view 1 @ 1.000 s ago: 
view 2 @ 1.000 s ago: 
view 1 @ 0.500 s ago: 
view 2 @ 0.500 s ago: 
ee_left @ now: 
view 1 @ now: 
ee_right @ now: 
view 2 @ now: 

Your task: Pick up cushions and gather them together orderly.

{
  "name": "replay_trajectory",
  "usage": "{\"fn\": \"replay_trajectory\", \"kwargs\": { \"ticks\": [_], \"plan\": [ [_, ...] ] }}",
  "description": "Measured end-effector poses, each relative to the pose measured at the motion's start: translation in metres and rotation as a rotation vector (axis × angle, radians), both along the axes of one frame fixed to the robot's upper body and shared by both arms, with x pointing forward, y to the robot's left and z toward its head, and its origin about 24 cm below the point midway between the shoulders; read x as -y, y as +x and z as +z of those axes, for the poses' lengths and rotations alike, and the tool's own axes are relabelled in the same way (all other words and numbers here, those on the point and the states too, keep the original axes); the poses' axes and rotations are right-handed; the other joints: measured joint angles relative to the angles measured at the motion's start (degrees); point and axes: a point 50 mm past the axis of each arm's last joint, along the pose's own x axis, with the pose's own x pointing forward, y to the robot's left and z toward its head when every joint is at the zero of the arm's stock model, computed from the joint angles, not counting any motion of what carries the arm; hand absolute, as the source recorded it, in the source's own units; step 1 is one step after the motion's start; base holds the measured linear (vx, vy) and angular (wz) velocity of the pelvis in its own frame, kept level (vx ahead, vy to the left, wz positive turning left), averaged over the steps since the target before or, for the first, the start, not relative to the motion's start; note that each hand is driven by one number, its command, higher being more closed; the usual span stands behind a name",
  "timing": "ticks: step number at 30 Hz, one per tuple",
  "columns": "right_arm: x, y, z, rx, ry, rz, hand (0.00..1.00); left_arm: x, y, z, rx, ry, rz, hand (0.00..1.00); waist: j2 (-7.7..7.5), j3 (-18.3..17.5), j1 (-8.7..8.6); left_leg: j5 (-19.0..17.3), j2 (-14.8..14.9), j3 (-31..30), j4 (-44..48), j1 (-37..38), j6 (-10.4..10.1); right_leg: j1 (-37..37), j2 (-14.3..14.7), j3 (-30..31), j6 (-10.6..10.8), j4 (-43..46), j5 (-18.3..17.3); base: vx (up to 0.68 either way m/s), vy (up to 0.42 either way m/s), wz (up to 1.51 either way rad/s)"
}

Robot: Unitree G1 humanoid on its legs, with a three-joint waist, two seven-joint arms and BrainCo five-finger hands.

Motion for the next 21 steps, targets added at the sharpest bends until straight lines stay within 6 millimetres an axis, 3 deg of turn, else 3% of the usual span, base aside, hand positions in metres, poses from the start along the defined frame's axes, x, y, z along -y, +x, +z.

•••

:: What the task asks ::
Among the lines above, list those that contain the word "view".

:: Result for this task ::
view 1 @ 1.000 s ago: 
view 2 @ 1.000 s ago: 
view 1 @ 0.500 s ago: 
view 2 @ 0.500 s ago: 
view 1 @ now: 
view 2 @ now: 

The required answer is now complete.